Task directions: Where in the data below does the word "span" appear? Copy every line that has it.

Source material:

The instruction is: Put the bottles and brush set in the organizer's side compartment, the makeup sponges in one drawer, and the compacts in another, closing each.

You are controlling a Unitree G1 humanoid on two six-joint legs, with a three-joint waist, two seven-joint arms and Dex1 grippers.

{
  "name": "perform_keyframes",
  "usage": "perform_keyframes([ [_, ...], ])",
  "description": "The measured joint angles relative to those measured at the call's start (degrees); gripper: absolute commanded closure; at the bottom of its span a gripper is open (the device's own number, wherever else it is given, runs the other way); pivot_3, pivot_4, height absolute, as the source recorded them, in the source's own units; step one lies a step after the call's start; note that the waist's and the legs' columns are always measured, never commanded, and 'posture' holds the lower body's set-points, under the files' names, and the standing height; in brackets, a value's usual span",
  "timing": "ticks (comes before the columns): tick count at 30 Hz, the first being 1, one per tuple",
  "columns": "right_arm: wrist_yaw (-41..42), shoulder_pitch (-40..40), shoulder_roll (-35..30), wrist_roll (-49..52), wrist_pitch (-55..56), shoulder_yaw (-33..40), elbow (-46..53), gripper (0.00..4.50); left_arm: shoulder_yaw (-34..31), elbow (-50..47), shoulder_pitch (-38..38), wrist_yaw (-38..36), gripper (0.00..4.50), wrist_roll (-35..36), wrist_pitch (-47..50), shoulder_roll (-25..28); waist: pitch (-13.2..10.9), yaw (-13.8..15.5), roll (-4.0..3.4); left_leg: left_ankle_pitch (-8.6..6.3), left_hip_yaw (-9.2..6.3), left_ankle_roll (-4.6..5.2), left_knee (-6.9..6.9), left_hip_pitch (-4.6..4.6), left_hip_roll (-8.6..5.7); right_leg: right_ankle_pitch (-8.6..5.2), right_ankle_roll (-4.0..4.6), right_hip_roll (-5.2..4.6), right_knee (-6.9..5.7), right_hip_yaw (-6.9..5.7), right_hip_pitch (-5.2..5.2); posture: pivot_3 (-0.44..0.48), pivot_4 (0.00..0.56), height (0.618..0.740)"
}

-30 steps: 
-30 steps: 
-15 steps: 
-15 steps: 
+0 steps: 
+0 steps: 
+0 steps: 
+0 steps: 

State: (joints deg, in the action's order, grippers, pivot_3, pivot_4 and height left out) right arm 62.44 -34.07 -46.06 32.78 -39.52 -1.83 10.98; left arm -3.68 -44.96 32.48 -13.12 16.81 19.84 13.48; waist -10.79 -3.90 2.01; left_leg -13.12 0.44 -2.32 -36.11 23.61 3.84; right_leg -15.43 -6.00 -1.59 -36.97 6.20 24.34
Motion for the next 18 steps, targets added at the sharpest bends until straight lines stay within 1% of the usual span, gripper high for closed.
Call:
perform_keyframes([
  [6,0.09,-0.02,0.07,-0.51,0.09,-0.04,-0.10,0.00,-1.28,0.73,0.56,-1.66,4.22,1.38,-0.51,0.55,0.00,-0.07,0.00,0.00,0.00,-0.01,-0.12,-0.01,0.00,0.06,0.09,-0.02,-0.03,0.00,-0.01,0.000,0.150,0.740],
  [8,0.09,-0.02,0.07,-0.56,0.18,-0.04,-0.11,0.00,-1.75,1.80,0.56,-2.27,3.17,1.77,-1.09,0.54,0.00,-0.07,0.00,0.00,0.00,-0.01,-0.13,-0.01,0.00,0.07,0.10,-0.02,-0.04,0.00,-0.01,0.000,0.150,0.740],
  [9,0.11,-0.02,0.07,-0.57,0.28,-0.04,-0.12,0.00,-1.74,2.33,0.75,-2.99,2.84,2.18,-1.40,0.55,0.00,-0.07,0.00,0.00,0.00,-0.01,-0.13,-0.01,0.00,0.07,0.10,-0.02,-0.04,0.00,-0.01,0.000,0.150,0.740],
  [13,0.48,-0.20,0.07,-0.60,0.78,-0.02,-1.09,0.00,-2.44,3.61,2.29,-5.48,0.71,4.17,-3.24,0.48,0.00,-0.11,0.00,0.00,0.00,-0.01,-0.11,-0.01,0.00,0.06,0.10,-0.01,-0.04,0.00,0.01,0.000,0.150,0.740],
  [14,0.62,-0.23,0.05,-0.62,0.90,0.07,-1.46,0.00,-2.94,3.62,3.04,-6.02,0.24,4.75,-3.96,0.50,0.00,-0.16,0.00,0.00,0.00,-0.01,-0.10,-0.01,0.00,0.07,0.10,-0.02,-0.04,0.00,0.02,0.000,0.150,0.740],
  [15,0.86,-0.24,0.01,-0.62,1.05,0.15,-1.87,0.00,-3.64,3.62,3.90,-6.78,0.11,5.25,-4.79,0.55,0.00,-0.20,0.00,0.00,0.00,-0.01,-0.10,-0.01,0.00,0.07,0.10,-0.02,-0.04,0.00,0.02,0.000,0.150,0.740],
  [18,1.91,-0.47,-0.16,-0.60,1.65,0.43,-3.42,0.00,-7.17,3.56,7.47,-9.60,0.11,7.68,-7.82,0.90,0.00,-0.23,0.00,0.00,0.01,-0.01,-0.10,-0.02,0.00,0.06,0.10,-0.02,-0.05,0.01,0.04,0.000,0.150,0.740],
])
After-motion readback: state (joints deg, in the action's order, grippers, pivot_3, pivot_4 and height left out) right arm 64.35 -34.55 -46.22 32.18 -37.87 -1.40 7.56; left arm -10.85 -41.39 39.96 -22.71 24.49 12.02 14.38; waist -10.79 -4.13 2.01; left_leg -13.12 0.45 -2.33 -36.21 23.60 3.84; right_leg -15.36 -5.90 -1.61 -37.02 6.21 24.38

Answer:
  "description": "The measured joint angles relative to those measured at the call's start (degrees); gripper: absolute commanded closure; at the bottom of its span a gripper is open (the device's own number, wherever else it is given, runs the other way); pivot_3, pivot_4, height absolute, as the source recorded them, in the source's own units; step one lies a step after the call's start; note that the waist's and the legs' columns are always measured, never commanded, and 'posture' holds the lower body's set-points, under the files' names, and the standing height; in brackets, a value's usual span",
Motion for the next 18 steps, targets added at the sharpest bends until straight lines stay within 1% of the usual span, gripper high for closed.

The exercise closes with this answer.